Stock Price Forecast

The 38 analysts offering 12-month price forecasts for Tesla Inc have a median target of 195.50, with a high estimate of 338.00 and a low estimate of 24.33. The median estimate represents a +0.49% increase from the last price of 194.54.

Is Tesla a good investment for 2023? ›

Meanwhile in 2023, analysts expect Tesla earnings per share to grow a cooler 40% to $5.66, with sales up 42% to $118.2 billion. That's a strong pace, but the era of triple-digit growth and idea of unlimited demand that long fueled Tesla stock may be over.

Is Tesla a buy or sell or hold? ›

Is Tesla stock a Buy, Sell or Hold? Tesla stock has received a consensus rating of buy. The average rating score is and is based on 59 buy ratings, 26 hold ratings, and 10 sell ratings.

Is Tesla high risk? ›

The electric vehicle (EV) maker, Tesla, has a number of key risks that it will face in the next 5-10 years. Notable risks include Tesla cars being too expensive with tax breaks and that the construction of its Gigafactory (battery factory) taking longer than expected.

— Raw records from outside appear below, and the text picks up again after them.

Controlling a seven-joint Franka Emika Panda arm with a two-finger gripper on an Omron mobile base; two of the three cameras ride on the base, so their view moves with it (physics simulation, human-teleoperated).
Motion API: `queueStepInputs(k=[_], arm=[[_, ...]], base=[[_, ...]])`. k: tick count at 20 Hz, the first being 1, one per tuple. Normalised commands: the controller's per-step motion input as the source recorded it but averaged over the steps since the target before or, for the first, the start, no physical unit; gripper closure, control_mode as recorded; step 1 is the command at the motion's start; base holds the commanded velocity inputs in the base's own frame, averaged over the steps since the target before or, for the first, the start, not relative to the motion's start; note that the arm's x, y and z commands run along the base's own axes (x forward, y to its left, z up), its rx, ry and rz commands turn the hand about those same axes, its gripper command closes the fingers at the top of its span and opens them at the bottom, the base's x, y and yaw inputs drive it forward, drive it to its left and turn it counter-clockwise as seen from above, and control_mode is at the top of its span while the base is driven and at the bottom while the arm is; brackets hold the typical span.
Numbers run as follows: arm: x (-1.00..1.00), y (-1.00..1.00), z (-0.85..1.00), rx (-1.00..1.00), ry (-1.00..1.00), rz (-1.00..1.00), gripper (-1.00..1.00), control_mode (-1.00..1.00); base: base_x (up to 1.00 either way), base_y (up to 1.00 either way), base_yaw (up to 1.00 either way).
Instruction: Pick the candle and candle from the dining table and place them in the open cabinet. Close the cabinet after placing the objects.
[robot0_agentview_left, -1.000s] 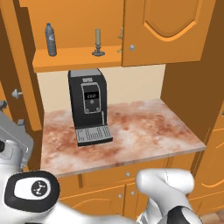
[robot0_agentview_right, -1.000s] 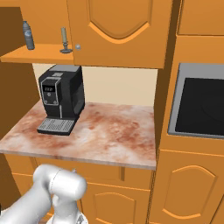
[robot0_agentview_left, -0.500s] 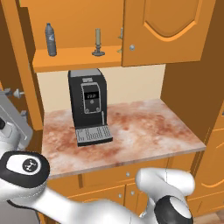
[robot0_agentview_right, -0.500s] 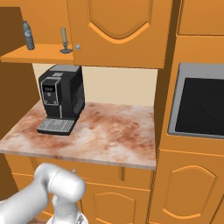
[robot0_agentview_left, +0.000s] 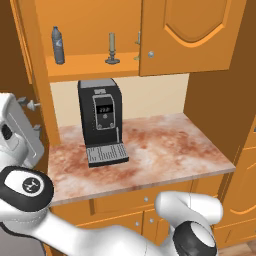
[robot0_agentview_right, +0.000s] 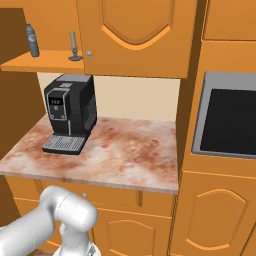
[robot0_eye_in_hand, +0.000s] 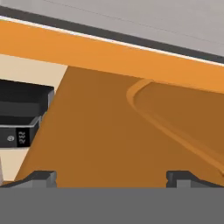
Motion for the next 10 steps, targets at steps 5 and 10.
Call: queueStepInputs(k=[5, 10], arm=[[0.0, -0.47, 0.04, 0.05, 0.05, -0.02, -1.0, -1.0], [0.13, -0.47, 0.23, 0.05, 0.06, 0.0, -1.0, -1.0]], base=[[0.0, 0.0, 0.0], [0.0, 0.0, 0.0]])
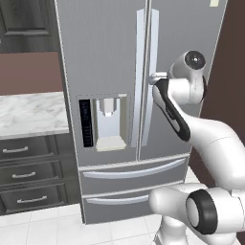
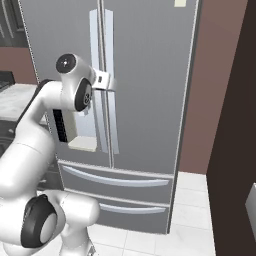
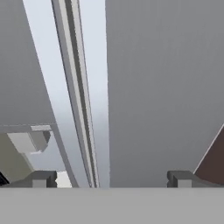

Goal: Move the hot dog bun to the plate on the dining table and place the condiment next to that plate. Then navigate to the fridge and take the sausage and place it on the plate as well.

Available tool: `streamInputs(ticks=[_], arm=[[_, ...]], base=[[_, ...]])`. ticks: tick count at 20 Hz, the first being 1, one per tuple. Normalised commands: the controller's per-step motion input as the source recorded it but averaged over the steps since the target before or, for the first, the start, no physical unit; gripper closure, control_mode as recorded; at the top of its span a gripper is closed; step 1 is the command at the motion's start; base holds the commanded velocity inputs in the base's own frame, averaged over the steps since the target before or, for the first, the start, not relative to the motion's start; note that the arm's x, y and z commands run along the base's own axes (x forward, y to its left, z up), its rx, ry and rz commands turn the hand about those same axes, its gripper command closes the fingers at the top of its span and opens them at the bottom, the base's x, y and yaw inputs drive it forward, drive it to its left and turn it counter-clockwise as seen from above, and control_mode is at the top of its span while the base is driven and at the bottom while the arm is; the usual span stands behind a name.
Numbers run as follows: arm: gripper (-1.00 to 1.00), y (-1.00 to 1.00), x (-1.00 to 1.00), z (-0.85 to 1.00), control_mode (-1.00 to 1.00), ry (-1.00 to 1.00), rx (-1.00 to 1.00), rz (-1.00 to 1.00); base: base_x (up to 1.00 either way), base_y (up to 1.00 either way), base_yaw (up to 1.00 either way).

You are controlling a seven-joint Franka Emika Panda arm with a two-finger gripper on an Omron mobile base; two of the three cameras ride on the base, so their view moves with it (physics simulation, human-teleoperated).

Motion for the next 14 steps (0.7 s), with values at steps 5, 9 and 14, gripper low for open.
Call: streamInputs(ticks=[5, 9, 14], arm=[[-1.0, 0.0, 0.3, -0.01, -1.0, -0.02, 0.0, 0.06], [-1.0, 0.0, 0.41, 0.0, -1.0, 0.0, 0.0, 0.08], [-1.0, 0.0, 0.4, 0.0, -1.0, 0.0, 0.0, 0.07]], base=[[0.0, 0.0, 0.0], [0.0, 0.0, 0.0], [0.0, 0.0, 0.0]])
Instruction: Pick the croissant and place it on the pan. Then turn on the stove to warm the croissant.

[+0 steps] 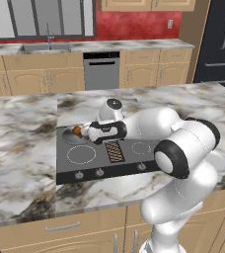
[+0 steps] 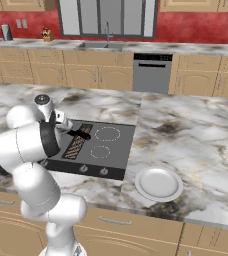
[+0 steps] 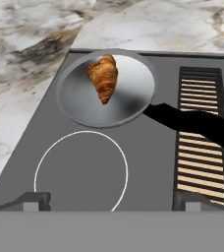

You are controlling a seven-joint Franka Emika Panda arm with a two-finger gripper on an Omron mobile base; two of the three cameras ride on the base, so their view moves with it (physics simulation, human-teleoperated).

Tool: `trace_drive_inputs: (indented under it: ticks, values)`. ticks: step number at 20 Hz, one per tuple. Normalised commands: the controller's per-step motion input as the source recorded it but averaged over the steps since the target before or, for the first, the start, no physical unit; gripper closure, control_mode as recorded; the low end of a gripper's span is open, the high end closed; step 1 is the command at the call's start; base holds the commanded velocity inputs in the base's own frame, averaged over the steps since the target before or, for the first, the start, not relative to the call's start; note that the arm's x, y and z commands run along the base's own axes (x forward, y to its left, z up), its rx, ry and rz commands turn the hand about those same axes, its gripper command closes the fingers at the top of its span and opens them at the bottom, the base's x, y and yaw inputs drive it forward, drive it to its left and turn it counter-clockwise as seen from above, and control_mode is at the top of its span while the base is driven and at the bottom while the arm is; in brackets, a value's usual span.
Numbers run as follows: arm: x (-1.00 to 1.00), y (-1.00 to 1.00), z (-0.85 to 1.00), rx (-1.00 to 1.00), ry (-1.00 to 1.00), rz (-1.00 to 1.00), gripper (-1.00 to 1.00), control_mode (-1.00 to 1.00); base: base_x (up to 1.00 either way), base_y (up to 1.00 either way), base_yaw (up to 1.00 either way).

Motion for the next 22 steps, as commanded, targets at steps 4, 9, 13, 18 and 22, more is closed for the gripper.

Will Tesla prices go down in 2023? ›

The new prices will make some models much more attractive for 2023. For example, the Model Y Performance drops from $69,990 to $56,990 (a drop of 18.6%), which undercuts the brand-new Kia EV6 GT ($62,925).

What is the future of Tesla? ›

Robotaxi: Tesla expects to reach volume production of a new robotaxi vehicle without a steering wheel or pedals by 2024, Musk said on an earnings call this year. The goal of the model, which would use Tesla's still-incomplete Full Self-Driving software, is to reach the lowest cost per mile for a taxi-type vehicle.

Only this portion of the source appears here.